The Rahal Letterman Lanigan Racing driver slid high in Turn 2, hit the wall with the right side of his No. 30 Honda, then veered across the track and hit the inside wall at a high rate of speed before sliding all the way down to Turn 3, where another slight impact was made before the battered car came to a halt near the middle of Turns 3 and 4.

In performing a postmortem on the heavily-revised Universal Aero Kit 18 sidepods that contain robust crash structures, IndyCar’s Tino Belli says the upgraded safety pieces performed as expected.

“This was the first big hit it’s seen,” Belli told RACER. “We’ve been inspecting it intensely for a number of days, and it performed very well. Takuma was flat through Turns 1 and 2, got high and up into the grey, and pancaked the right-hand side – it was a flush hit – that buckled the right-front suspension, and that left him to be a passenger at the point, and then he went into the inside wall at a 30-degree angle with the left-front at about 185 mph.

“The left-front suspension buckled, the front wing stayed with the car as intended with the tethers, and that front suspension came back into the radiator inlet area and stopped against the dash bulkhead. It was a fast hit. The side impact structure was cracked in four or five paces; it took a lot of load and provided a lot of energy absorption, as intended.”

Sato’s crash at one of IndyCar’s fastest tracks gave Belli, IndyCar director of engineering Jeff Horton, and chassis manufacturer Dallara with more valuable information to compare and contrast to the previous bodywork and side impact technology used through 2017.

“Takuma got up out of the car with no injuries whatsoever,” Belli continued. “There were no intrusions into the cockpit; the Zylon panels were not penetrated, and there was no load transferred to the driver in the way Sebastien Bourdais’ [2017] Indy [500 qualifying] crash fed a lot of force into his hip.”

The Texas impact has also given IndyCar’s technical department a few ideas on improvements to make going forward.
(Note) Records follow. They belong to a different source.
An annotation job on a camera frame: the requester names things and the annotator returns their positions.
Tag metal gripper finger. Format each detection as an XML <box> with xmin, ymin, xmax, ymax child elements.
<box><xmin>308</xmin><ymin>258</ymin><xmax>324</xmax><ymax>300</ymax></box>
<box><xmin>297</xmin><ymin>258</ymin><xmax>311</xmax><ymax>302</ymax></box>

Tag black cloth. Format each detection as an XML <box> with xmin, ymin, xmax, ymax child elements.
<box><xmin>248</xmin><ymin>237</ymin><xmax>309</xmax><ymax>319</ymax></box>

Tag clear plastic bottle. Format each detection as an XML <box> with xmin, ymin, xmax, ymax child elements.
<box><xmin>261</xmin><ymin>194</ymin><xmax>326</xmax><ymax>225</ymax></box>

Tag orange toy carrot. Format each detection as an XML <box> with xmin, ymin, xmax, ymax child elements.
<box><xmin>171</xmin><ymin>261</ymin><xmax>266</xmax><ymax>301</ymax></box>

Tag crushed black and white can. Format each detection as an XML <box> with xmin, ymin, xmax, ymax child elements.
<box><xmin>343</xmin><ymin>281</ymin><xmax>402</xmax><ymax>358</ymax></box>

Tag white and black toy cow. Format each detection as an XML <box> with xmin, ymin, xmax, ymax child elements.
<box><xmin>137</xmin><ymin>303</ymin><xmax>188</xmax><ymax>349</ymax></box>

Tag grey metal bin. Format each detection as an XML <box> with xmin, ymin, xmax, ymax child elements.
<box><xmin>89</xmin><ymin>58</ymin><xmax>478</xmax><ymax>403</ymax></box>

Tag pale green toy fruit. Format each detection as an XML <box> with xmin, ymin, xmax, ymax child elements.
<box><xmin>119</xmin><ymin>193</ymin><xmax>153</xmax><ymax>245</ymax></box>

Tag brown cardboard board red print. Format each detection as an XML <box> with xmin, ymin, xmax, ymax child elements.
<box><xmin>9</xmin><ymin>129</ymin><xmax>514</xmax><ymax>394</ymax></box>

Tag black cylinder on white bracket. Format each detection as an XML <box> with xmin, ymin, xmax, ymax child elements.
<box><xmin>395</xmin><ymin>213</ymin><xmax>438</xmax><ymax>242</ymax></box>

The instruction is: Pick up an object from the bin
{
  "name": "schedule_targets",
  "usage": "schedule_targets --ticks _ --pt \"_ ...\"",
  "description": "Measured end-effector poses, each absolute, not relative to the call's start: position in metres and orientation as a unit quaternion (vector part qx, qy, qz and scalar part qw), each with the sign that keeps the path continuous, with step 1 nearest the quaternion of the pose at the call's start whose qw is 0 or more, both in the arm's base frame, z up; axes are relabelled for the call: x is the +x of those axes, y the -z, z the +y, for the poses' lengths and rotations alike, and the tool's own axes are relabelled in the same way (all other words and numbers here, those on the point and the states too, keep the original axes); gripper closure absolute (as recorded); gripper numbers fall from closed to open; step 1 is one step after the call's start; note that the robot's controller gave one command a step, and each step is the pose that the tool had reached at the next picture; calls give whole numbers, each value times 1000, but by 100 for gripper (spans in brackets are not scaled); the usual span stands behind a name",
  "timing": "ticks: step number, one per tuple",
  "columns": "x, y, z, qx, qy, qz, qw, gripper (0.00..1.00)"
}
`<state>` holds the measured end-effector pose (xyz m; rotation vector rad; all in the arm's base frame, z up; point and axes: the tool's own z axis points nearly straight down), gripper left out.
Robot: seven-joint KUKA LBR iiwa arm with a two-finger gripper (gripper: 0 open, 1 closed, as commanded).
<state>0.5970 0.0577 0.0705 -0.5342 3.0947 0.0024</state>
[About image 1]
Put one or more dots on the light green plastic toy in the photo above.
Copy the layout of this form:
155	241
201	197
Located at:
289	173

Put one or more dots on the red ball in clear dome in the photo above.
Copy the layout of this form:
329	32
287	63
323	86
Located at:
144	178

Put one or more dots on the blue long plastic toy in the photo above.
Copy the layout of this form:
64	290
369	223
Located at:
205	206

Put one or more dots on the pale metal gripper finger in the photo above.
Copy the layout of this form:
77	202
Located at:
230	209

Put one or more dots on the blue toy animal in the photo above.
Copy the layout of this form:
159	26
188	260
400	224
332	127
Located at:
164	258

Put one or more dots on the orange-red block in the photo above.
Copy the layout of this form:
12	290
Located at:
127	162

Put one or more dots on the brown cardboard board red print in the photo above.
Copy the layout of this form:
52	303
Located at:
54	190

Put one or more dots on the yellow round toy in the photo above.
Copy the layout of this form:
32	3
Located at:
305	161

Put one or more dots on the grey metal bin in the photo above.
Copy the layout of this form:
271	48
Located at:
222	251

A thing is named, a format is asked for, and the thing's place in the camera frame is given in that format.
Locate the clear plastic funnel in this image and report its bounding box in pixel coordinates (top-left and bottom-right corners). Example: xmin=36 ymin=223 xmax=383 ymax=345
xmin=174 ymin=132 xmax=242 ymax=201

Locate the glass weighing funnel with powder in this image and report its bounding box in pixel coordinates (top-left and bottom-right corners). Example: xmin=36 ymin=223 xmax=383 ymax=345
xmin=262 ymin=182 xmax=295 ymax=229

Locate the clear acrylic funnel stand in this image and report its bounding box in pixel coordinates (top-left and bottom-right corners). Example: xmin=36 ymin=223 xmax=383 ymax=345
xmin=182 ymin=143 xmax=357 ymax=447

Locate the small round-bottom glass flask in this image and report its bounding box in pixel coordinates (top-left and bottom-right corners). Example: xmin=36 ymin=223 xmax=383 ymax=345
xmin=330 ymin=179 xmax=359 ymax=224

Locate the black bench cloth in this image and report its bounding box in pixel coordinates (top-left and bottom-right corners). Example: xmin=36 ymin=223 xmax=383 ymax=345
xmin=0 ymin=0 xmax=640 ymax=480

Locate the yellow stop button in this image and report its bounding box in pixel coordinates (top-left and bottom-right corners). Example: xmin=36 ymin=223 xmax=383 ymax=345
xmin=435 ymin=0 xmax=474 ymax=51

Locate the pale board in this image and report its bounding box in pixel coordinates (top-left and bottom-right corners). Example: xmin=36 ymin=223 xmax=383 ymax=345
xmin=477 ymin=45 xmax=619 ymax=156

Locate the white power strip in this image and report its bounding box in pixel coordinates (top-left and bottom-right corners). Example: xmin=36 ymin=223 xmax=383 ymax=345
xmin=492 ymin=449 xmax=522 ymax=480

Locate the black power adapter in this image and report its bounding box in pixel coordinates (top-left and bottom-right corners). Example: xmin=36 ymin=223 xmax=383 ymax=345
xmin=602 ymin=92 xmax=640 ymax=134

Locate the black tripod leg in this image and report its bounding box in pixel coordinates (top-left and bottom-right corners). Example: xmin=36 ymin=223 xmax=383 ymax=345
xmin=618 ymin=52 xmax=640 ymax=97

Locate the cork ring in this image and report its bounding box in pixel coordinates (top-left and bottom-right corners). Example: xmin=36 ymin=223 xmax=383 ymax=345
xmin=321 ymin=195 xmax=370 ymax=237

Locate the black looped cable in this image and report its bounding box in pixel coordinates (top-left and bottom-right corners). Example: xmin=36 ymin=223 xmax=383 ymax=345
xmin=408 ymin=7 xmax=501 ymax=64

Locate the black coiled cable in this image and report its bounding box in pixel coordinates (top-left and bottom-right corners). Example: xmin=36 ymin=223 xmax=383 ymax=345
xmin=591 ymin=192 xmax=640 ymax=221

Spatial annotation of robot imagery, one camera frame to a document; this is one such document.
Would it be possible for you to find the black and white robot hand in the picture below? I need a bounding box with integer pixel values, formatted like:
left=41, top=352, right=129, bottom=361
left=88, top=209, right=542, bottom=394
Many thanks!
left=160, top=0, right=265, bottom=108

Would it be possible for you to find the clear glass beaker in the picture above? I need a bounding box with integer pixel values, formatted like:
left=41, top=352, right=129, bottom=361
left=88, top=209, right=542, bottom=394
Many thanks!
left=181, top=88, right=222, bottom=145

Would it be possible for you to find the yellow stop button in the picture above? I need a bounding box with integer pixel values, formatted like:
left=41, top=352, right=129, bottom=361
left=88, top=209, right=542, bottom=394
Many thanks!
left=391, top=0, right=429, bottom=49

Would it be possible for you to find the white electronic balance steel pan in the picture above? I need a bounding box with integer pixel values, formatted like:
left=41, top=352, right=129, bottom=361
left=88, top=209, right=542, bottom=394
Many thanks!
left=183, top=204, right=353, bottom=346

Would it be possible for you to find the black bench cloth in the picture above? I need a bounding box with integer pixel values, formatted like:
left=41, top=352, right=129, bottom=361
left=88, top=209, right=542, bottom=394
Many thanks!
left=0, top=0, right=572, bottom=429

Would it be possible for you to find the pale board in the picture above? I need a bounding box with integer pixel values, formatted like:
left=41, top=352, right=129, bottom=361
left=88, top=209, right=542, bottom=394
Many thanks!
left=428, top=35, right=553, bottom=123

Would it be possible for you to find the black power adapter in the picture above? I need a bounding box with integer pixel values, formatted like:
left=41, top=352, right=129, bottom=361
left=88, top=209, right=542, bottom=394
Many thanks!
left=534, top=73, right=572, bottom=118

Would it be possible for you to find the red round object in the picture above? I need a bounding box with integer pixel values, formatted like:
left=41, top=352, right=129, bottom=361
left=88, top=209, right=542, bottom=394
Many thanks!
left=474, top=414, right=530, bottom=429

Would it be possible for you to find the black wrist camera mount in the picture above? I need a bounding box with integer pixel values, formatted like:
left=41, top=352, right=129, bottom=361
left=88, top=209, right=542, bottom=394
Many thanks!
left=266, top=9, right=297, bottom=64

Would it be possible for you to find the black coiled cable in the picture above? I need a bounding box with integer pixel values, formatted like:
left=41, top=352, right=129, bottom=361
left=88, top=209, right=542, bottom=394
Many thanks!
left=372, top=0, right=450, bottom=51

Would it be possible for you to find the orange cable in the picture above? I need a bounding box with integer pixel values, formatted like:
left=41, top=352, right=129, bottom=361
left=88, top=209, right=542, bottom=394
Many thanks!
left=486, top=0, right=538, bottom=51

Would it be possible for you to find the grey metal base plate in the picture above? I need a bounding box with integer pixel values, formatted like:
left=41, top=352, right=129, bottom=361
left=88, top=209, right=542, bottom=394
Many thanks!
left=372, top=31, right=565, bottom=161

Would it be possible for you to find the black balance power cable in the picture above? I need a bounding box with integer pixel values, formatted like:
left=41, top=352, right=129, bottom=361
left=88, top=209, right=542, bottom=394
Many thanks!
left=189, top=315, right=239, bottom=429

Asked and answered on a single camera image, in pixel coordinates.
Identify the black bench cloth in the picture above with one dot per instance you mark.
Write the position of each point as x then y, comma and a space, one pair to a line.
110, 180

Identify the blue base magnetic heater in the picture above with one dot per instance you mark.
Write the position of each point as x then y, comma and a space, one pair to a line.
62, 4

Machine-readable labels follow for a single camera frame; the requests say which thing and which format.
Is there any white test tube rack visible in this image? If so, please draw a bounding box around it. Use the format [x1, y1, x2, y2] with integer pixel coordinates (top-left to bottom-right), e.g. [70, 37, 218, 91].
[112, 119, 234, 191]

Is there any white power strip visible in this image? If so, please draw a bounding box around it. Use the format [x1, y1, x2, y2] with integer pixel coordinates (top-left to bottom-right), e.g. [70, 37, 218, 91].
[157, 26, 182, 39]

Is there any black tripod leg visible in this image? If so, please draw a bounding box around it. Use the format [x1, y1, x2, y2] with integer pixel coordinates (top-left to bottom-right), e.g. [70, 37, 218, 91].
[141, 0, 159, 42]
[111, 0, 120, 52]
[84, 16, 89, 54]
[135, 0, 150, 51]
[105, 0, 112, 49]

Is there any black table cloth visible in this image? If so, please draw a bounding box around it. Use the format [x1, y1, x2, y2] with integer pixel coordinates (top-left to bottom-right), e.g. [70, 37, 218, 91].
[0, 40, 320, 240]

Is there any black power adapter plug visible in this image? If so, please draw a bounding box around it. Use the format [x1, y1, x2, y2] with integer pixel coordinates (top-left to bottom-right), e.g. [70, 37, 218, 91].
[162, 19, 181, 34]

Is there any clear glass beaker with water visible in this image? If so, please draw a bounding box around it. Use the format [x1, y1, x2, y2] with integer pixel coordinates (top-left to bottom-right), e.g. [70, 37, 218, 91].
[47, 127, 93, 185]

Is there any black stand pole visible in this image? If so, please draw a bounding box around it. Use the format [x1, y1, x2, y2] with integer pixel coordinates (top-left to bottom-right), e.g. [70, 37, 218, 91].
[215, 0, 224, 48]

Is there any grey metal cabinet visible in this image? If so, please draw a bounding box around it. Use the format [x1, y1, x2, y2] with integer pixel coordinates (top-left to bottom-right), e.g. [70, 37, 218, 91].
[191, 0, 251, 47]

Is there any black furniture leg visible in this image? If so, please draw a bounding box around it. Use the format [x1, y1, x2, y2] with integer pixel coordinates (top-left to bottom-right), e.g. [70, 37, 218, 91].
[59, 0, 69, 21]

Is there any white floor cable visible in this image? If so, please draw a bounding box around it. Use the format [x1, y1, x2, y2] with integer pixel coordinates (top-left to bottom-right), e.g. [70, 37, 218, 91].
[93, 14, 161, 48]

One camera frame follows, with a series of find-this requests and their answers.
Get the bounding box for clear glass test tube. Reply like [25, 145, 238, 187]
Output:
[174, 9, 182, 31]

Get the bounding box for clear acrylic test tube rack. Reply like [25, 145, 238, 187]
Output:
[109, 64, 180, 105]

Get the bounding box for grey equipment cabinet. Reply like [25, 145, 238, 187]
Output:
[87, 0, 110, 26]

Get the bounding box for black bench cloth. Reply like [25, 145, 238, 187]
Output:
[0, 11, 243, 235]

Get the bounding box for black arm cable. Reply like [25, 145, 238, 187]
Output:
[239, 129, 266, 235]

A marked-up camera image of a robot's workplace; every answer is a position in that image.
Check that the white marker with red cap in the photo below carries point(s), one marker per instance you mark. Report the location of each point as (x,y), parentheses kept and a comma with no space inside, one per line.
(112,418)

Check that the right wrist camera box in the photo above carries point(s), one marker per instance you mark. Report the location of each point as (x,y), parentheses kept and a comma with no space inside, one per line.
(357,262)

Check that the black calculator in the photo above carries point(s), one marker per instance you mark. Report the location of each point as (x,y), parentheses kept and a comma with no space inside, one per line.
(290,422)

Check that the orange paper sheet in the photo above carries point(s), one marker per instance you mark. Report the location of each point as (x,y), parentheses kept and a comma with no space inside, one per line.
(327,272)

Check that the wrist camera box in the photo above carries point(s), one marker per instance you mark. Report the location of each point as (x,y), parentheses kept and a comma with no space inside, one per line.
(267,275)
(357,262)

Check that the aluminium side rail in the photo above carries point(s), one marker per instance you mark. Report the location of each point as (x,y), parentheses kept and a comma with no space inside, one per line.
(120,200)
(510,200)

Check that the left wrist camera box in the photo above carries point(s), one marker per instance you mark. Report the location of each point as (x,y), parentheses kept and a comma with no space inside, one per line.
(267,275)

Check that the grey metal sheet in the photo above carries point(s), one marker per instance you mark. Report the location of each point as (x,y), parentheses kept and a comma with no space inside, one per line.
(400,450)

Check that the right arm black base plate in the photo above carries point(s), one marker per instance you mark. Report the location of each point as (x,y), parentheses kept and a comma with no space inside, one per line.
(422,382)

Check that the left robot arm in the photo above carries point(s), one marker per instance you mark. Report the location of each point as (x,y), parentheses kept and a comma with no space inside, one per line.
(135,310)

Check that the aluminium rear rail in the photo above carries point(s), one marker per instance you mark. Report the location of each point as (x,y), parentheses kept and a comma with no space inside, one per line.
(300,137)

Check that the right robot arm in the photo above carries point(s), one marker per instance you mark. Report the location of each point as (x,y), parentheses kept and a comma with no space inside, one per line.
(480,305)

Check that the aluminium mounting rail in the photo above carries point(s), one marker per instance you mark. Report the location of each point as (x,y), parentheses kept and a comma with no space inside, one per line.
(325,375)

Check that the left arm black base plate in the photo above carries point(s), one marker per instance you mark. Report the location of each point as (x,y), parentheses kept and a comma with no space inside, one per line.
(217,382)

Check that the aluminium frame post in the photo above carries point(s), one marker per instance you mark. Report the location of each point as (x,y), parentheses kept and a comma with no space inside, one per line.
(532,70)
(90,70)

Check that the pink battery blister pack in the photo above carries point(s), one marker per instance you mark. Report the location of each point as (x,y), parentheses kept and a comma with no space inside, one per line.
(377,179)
“In a lot of the parts this year, we have a Zylon weave included that is very tough so it held together; we didn’t have a lot of debris from this crash,” Belli said. “We’ll look to include it in more areas. We think we can make some changes to some current parts that will improve how things crush in a side impact to improve how they deform progressively. The radiator crushed significantly, and we moved that forward to help deform in an impact, and it performed quite well.

“Everything really worked, I’d say, 98 or 99 percent as we intended. And now we will work on making a few things better after seeing how the car performed in a sizeable impact. There’s always lessons to be learned and applied.”